Net debt grew 7% to £14.74 billion for the company that supplies more than 16 million homes and businesses in London and elsewhere in the southern UK.
“Our financial performance…needs to improve. It is clear that immediate and radical action is required,” group interim co-chief executive officers Cathryn Ross and Alastair Cochran said in today’s statement.
However, they warned that “turning around Thames will take time. We simply cannot do everything that our customers and stakeholders wish to see at a pace and for a price that everyone would like”.
The pair replaced Sarah Bentley, who resigned in June.
The following month, Thames announced a significant financial injection from shareholders that kept it afloat.
On the eve of today’s results update, auditors warned that the company risked running out of money by April without further financial support.
Thames, reported to have been at risk of renationalisation without July’s bailout, saw shareholders provide funding worth £750 million.
However, it fell short of the £1 billion the group sought on top of £500 million secured from shareholders in March.

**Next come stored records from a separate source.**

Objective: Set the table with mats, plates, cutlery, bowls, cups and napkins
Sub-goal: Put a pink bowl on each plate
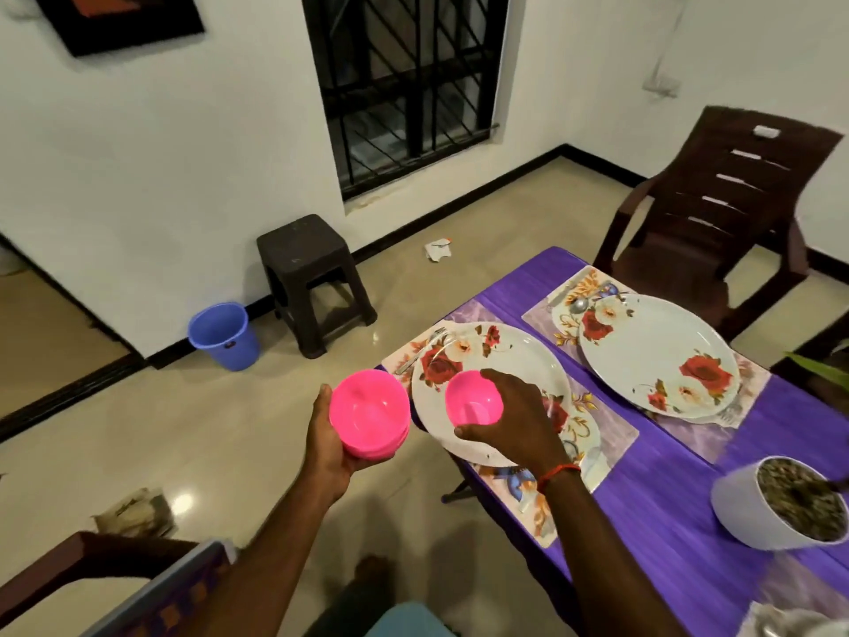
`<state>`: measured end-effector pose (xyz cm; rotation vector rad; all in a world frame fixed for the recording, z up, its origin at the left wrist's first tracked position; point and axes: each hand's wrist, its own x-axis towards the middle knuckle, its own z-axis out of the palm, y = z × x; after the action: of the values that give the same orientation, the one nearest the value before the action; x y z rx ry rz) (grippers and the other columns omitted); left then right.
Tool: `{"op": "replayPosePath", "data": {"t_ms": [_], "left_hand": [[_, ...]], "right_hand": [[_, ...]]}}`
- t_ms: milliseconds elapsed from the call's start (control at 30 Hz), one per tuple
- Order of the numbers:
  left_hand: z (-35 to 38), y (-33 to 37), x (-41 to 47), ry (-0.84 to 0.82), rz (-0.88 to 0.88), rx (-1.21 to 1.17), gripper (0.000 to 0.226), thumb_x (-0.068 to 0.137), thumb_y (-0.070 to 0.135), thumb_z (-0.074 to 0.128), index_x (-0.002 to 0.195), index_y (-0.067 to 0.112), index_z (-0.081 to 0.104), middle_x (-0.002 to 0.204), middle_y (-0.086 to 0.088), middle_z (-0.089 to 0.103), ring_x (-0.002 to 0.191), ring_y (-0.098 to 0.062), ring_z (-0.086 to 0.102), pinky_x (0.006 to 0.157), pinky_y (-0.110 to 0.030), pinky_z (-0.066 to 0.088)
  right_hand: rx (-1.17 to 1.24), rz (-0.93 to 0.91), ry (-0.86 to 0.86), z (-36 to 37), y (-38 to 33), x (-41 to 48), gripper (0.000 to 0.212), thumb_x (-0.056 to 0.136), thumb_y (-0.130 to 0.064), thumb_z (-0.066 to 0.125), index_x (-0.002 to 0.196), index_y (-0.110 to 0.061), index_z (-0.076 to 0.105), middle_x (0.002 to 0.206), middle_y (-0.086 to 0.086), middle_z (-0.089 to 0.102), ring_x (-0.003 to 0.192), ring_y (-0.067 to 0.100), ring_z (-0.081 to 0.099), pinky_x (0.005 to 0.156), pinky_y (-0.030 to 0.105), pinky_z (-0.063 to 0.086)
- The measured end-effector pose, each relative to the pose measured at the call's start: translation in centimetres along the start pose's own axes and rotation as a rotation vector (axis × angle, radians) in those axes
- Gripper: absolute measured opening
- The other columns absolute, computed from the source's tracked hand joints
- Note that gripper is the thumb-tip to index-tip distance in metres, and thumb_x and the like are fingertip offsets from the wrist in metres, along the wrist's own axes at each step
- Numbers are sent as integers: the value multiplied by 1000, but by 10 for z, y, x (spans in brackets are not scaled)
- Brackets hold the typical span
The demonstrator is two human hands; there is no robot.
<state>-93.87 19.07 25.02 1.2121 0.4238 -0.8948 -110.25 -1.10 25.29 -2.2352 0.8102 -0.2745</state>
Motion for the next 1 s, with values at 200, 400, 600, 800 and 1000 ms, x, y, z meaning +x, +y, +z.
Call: {"op": "replayPosePath", "data": {"t_ms": [200, 400, 600, 800, 1000], "left_hand": [[39, 16, 38, -123, -15, 99, 47, 101, 67, 38, 119, 30, 61, 120, -14, 65, 107, -43, 65, 88, -67, 55], [77, 46, 80, -249, -48, 229, 46, 101, 66, 38, 120, 31, 61, 119, -16, 66, 106, -42, 66, 82, -63, 58], [93, 67, 119, -316, -145, 315, 54, 101, 67, 36, 127, 25, 60, 119, -20, 67, 105, -45, 67, 82, -68, 57], [109, 81, 140, -299, -220, 364, 57, 96, 73, 42, 119, 26, 65, 119, -20, 68, 109, -44, 66, 93, -68, 53], [129, 86, 157, -352, -238, 314, 65, 96, 73, 41, 130, 22, 62, 123, -21, 66, 108, -41, 65, 68, -52, 61]], "right_hand": [[-20, 134, 96, -6, 22, 23, 102, 55, -64, 88, 141, -33, 45, 139, -6, 53, 128, 19, 47, 104, 41, 43], [-27, 262, 153, 3, 31, 51, 104, 55, -63, 87, 144, -36, 42, 145, -5, 47, 133, 21, 42, 107, 46, 42], [-24, 367, 206, 22, 28, 58, 101, 55, -59, 90, 142, -32, 46, 141, -5, 52, 129, 19, 45, 107, 42, 40], [-20, 468, 254, 34, 28, 55, 101, 54, -56, 92, 141, -30, 48, 137, -3, 53, 124, 19, 45, 102, 48, 47], [-19, 575, 237, 27, 52, 69, 107, 52, -64, 87, 144, -30, 46, 142, -3, 53, 131, 22, 45, 111, 42, 33]]}}
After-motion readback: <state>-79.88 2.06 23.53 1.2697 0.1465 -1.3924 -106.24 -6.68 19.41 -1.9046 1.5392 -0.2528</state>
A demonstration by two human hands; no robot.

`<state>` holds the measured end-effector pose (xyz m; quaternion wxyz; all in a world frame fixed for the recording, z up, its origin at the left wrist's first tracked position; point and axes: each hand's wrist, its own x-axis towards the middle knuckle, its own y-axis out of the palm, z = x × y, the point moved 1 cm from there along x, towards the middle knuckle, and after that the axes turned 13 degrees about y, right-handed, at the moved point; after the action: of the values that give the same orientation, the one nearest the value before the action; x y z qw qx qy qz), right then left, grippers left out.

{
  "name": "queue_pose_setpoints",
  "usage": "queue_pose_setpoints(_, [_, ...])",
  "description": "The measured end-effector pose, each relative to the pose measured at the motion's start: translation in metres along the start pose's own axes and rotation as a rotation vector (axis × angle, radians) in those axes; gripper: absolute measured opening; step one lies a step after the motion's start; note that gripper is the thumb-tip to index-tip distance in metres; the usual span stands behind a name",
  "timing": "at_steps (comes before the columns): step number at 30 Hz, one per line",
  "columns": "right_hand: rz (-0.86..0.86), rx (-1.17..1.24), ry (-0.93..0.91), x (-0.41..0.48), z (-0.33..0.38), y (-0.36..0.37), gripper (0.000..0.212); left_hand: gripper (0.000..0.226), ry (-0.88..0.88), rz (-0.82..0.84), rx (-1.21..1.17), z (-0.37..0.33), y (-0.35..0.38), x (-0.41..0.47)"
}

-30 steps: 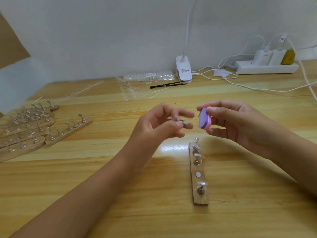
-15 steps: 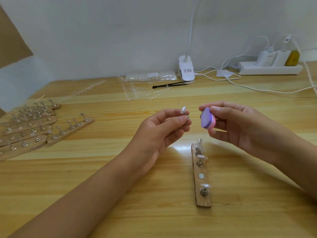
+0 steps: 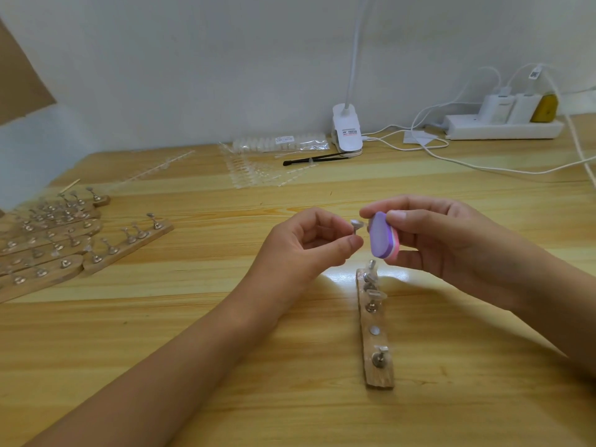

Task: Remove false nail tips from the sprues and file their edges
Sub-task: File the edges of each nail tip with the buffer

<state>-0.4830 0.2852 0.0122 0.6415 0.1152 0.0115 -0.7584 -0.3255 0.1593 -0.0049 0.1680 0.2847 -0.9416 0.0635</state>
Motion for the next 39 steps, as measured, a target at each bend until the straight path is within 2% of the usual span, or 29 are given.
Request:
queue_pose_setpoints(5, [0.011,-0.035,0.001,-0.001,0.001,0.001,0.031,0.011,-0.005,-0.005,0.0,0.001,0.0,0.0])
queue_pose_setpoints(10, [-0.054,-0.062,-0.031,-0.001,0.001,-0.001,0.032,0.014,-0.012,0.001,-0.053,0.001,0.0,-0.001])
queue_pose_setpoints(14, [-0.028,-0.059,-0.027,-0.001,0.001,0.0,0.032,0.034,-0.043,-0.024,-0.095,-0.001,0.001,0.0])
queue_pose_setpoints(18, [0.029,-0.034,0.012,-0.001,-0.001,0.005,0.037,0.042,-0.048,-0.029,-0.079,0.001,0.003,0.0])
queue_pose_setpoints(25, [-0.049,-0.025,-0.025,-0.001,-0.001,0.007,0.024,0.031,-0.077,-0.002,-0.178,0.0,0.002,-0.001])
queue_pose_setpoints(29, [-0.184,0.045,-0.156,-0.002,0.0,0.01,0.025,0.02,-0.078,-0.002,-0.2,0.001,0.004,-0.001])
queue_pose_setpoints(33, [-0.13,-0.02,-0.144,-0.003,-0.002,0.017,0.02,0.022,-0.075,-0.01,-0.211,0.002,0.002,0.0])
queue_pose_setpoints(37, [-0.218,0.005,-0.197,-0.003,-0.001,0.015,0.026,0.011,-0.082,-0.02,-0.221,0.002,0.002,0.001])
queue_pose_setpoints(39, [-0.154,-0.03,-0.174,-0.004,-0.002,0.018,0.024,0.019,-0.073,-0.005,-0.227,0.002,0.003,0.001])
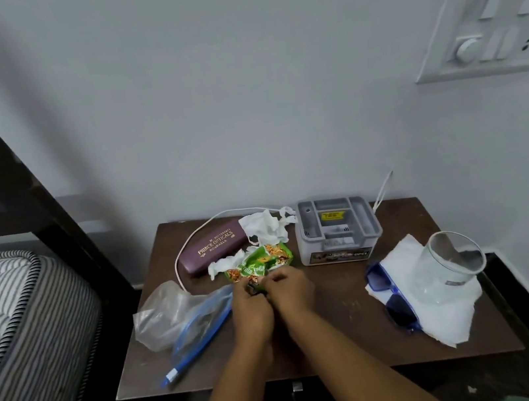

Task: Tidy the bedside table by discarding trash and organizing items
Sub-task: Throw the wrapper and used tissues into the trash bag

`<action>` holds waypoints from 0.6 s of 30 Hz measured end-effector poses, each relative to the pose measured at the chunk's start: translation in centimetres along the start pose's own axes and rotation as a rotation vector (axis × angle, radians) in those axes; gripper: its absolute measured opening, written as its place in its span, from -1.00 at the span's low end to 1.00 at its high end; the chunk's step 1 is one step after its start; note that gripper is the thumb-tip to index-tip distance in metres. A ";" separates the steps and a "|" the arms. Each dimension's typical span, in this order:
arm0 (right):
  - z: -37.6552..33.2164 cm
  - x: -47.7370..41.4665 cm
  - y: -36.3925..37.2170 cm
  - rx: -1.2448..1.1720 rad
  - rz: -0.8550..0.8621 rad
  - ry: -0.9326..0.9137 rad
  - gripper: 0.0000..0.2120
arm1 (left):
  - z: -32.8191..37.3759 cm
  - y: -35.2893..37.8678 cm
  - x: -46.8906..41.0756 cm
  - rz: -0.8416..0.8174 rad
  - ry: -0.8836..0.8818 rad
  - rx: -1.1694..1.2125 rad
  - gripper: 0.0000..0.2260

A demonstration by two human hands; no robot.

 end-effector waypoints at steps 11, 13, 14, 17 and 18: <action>3.9 7.4 -11.1 0.120 0.111 -0.463 -0.91 | 1.1 -0.2 8.1 -0.101 0.083 0.244 -0.79; 7.0 9.5 -13.8 0.132 0.128 -0.452 -0.93 | -0.5 1.7 10.0 -0.232 0.147 0.144 -0.81; 8.8 10.5 -15.1 0.140 0.150 -0.421 -0.93 | -1.8 3.0 11.2 -0.330 0.153 0.078 -0.79; 15.1 12.8 -19.2 0.172 0.204 -0.286 -0.89 | -6.9 7.2 15.0 -0.531 0.066 -0.067 -0.71; 17.4 13.6 -20.4 0.182 0.218 -0.219 -0.89 | -9.1 8.5 16.1 -0.561 0.014 -0.082 -0.69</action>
Point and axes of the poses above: each hand's wrist, its own x-axis away from the middle knuckle, its own y-axis out of the palm, z = x × y, the point moved 4 cm from there along -x, towards the middle knuckle, and after that the axes turned 15 degrees about x, right-handed, at the moved point
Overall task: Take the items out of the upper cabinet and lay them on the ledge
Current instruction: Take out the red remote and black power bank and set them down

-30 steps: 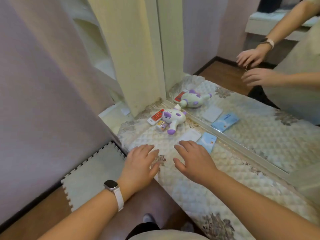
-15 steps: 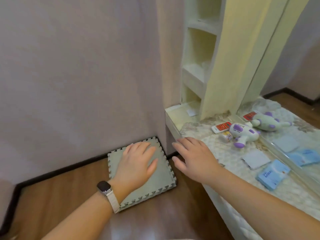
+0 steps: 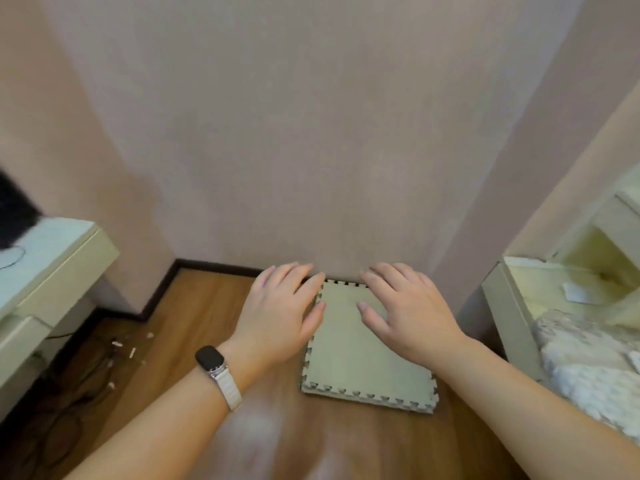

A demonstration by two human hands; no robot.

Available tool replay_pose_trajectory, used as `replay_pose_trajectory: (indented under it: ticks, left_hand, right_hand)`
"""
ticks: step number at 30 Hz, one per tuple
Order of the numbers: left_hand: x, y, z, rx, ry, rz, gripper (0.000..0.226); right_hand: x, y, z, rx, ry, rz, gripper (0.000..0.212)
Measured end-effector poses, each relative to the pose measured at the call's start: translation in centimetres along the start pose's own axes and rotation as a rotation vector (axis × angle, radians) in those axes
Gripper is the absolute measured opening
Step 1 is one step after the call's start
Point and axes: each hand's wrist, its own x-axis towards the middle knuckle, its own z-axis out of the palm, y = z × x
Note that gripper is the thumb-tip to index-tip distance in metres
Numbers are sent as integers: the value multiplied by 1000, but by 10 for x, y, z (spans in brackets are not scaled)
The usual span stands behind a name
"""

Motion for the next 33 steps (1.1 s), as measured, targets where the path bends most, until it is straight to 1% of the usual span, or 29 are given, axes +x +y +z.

Thames has noted that it would need a further £2.5 billion of support between 2025 and 2030.
The indebted company and its peers in the UK and Wales have announced plans to nearly double infrastructure investment as they seek to reduce leaks and cut river sewage, triggering higher bills for customers.
Companies will together spend £96 billion on water and sewage infrastructure between 2025 and 2030, a 90% increase on the current five-year period.
Thames Water’s co-CEOs today acknowledged that “performance needs to improve, including some areas of operational and environmental performance that matter most to our customers and communities”.
UK regulators recently ordered water companies in the UK and Wales to return a combined £114 million to customers for failing to meet performance targets, including over river pollution.
Thames Water was ordered to return the highest amount at £101 million.
The British government in July announced that any company or individual polluting the country’s rivers and other ecosystems would be liable for unlimited fines.